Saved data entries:
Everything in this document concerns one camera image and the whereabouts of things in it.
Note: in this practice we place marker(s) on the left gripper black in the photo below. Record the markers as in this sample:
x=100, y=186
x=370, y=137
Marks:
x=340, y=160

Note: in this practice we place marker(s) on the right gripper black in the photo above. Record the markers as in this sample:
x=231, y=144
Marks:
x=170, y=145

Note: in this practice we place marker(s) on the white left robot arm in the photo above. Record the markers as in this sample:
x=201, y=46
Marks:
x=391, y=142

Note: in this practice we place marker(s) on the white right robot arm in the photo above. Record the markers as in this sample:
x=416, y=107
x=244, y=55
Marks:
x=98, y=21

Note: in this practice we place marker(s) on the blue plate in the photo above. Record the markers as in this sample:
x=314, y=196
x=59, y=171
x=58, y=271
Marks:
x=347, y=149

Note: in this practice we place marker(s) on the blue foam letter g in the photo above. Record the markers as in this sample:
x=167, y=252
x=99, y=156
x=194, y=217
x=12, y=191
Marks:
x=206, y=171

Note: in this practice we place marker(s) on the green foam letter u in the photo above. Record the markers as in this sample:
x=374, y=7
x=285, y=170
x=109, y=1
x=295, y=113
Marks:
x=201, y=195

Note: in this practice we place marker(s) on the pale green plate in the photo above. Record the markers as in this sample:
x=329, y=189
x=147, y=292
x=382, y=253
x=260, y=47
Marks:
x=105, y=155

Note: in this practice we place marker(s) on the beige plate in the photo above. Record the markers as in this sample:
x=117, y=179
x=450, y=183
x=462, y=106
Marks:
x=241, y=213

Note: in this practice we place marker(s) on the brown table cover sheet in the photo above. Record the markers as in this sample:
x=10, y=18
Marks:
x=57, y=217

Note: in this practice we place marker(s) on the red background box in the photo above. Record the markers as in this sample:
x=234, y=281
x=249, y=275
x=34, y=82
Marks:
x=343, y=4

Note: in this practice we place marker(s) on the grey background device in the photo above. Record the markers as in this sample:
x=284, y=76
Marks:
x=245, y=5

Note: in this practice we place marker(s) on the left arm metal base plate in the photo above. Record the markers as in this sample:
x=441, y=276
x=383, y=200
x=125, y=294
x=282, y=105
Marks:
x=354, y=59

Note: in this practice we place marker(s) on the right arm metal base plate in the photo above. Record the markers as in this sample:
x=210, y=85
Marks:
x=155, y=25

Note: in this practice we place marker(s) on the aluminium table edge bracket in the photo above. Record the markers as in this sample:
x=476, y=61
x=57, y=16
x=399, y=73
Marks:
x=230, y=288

▸ **Work to complete**:
Show me every line in the data above that includes "background".

▸ **Response**:
Note: in this practice we place marker(s) on the red background box in the photo above. Record the markers as in this sample:
Note: in this practice we place marker(s) on the grey background device in the photo above. Record the markers as in this sample:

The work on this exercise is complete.